Faço análise da estrutura sintática, aponto passagens bíblicas,estimulo os alunos a pensar. Alguns falam que é heresia, outros discutem de maneira polida e me explicam coisas que eu sabia. Aprendo também.
Escrevo tudo isso pra relatar que na sexta-feira, às 7:20h, entrei na sala de aula e um aluno me entregou um bilhete. Tremi. pensei...lá vem censura, bomba, esculacho. Respirei fundo. Abri aquele papel que estava escrito com tinta azul. A medida que eu lia meus olhos mareavam. Sexta- feira e eu recebendo presente de um pai que se dizia emocionado com o relato de seu filho a respeito da aula dada.
Fiquei em silêncio enquanto eles olhavam pra mim. Em meu  rosto um  percurso de rio seguia pelo meu pescoço. 

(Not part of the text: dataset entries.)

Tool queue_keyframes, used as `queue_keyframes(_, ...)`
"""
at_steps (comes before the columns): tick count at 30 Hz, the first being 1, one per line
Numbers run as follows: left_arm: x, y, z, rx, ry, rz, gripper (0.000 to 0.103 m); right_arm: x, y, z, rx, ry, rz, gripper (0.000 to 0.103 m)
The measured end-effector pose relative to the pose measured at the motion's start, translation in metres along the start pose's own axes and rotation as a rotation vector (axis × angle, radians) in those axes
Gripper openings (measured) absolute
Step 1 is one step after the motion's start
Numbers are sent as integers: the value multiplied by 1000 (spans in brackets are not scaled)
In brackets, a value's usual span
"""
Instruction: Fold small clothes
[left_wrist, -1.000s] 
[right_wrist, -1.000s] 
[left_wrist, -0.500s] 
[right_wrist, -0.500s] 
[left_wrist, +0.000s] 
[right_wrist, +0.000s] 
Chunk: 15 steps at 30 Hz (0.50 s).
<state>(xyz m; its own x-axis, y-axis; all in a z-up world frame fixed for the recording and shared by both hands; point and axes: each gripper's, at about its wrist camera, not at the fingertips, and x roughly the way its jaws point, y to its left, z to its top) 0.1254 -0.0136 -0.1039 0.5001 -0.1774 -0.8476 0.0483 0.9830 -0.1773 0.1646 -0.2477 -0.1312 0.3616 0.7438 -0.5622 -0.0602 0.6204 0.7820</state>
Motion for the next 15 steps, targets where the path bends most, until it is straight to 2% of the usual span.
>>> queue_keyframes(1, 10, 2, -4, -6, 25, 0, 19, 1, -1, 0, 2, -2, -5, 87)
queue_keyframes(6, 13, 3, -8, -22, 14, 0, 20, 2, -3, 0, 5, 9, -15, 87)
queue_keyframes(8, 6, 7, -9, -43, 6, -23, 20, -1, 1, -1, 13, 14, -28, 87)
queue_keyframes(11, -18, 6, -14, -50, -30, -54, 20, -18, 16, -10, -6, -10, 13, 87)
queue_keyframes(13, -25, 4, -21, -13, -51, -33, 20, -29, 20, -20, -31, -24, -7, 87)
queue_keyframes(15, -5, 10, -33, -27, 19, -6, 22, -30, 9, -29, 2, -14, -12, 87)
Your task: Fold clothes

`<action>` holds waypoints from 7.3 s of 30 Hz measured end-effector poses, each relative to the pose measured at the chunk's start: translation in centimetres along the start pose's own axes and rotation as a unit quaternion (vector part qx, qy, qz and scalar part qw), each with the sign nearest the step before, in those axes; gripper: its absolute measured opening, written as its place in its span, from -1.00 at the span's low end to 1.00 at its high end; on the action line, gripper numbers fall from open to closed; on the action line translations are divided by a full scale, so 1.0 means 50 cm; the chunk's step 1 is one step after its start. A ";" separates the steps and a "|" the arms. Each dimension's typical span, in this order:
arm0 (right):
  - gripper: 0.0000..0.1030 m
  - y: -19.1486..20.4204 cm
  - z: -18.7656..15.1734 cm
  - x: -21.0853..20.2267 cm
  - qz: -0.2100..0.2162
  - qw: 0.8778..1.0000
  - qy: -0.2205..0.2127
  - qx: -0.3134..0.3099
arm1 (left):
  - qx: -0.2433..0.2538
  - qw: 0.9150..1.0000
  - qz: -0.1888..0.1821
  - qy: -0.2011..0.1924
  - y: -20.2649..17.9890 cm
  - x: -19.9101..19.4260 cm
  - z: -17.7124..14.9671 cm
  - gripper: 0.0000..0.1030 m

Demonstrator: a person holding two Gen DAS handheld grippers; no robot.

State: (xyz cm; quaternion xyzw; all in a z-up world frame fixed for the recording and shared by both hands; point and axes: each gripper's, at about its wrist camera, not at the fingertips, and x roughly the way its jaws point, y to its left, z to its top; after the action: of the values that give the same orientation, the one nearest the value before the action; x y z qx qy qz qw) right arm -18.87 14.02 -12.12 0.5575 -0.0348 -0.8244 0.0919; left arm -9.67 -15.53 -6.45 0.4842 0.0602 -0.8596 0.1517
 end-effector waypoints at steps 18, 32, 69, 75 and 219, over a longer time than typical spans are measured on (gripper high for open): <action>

 Saio de casa, diariamente, para servir as pessoas com meu conhecimento, com minha energia, com minha esperança. Estou respirando, mas pode ser o último dia e não vou desperdiçar meu tempo sendo vazia, medrosa, superficial. Não sou parasita, não nutro ódio pelo outro, não faço apologia a armas, não desrespeito a religião de ninguém, não comungo com fascismo,logo, vai ter feminismo em minha sala de aula, sim -se for pertinente-. Vai ter discurso contra o ódio, sim.Vai ter estimulo para que eles estejam em universidades públicas, vai ter carinho, Machado de Assis, Rubem Alves, Nelson Rodrigues e o escambau!
Se tenho medo? Sim, pois o medo faz parte da travessia. 
Recebi esse bilhete, mas também escutei de uma aluna, negra, que ela admira Hitler. Morri por alguns instantes. Perguntei se ela sabia quem tinha sido essa figura. Lá vai outra aula. Mas não é português, né? Quem a fez repetir essa coisa tão abominável? O que ela ficou fazendo na escola esse tempo todo? 
Depois uma outra disse não ler o texto, pois ele era sem sentido...????
Mais uma aula. A menina é evangélica. Expliquei que não estava analisando o texto à luz da religião, mas com a ótica da semântica. Ela não sabia o que era semântica. Mais uma aula.
Tenho um propósito. Nele não há espaço para o raso. Se eu morrer amanhã tem que ter valido a pena. Então, darei minha melhor aula, farei meu melhor espetáculo,meditarei até minha alma sorrir e serei de verdade.
Só a educação nos liberta, sendo assim, tem que ser verdadeira.

PS: Obrigada,"pai", por ser esse guardião de seu filho.